News

Researchers Propose New Method to Strengthen AI Security Testing

• By John K. Waters
• 08/01/2025

A team of researchers from Fuel iX Applied Research and collaborating institutions has introduced a novel method to evaluate and improve adversarial testing of large language models (LLMs), aiming to help developers uncover potential vulnerabilities more effectively.

Their work centers on a refinement to Automated Red Teaming (ART), a technique that uses AI systems to generate attacks against other AI systems. The group proposes measuring the Attack Success Rate (ASR) not just across a set of attacks, but across repeated trials of individual attacks—an approach they say captures more detail about how reliably an attack might succeed.

Single attempts often don't reflect the real-world reliability of an attack, the researchers argue, as LLM responses vary due to inherent randomness. Repeating attacks helps us understand which ones are consistently effective. The study also contends that assessing attacks over multiple runs against a randomly seeded target—rather than relying on a single success or failure—yields a more nuanced understanding of the system's vulnerability. The resulting distribution of ASR scores, researchers assert, provides valuable insights into which prompts are more likely to reveal security weaknesses.

Prompting as Optimization Tool
The team also employed a newer approach to improving attack generators called Optimization by Prompting (OPRO), which leverages an LLM's reasoning abilities to refine its attack strategies. In the method, the model is shown pairs of semantically similar attacks with significantly different ASRs and asked to learn from the more effective one.
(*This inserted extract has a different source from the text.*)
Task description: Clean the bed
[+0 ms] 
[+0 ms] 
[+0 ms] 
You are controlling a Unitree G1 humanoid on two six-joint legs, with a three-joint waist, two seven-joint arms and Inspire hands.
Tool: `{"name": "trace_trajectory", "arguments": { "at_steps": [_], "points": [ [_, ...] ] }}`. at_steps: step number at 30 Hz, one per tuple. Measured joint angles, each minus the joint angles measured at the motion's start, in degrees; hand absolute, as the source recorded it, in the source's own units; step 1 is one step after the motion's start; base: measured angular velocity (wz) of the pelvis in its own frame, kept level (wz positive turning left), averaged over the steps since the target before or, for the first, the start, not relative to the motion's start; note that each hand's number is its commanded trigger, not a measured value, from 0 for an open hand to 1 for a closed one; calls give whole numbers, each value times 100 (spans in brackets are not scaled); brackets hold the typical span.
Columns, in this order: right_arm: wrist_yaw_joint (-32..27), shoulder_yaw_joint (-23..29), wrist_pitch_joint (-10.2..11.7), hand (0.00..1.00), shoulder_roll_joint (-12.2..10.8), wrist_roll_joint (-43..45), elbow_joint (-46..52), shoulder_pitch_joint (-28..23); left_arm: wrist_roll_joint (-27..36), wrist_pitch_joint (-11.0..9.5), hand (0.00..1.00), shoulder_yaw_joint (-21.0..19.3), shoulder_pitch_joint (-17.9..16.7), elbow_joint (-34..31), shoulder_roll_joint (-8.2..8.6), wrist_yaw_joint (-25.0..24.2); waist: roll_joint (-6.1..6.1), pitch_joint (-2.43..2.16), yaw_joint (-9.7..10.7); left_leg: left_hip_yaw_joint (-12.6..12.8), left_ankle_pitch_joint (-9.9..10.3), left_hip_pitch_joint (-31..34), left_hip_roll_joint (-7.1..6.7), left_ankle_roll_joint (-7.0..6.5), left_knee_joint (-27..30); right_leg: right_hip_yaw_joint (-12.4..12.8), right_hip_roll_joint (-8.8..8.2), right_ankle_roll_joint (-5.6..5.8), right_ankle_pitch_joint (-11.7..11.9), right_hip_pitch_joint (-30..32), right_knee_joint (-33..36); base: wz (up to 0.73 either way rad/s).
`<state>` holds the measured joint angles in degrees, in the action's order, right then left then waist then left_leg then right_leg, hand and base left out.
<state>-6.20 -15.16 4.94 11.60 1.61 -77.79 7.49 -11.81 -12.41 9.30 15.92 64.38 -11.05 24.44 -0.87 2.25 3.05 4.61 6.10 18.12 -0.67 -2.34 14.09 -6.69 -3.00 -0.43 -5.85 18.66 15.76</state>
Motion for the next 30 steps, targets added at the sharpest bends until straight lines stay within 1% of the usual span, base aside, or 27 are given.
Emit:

This technique, referred to as ASR-delta pair mining, relies on identifying subtle linguistic changes that correlate with higher success rates. The optimizer then generates improved prompts designed to produce stronger attack attempts in future iterations. The idea is to feed the model examples of what works and what doesn't. The model learns to generate prompts that are more likely to succeed, not just once, but consistently.

Comparing Evaluation Strategies
To validate their method, the researchers compared it to a baseline version that used one-time success rates. Both methods improved the attack generator's effectiveness, but the ASR-delta version performed better, according to the paper.

The findings suggest that distribution-based analysis of attack success offers a stronger foundation for assessing generator quality, especially in scenarios where attackers are limited by time or computational resources and need to prioritize attacks that are consistently effective.

Balancing Breadth and Depth
One key insight from the research involves what the authors call "attack discoverability"—how likely a particular attack is to succeed across different runs.

Because AI responses are probabilistic, an attack that works once may not work again. Focusing only on binary success risks misjudging both the strength of the attack and the robustness of the system.

"Attackers face a trade-off," the paper notes. "They must balance between exploring many different prompts and exploiting prompts that have a higher likelihood of repeated success."

By capturing a full distribution of outcomes, the ASR-based approach makes this trade-off more visible.

Limitations and Future Directions
While the results are promising, the researchers acknowledge several limitations. The study was conducted using OpenAI's GPT-4o model and may not be applicable to all LLM architectures. Additionally, the method requires substantial computational resources to test each attack multiple times, which could present challenges for researchers with limited access to AI systems.

The authors suggest that future work could explore how well their optimization strategy transfers to other LLM-based systems and whether defense mechanisms can be developed that are robust to this type of optimized prompting.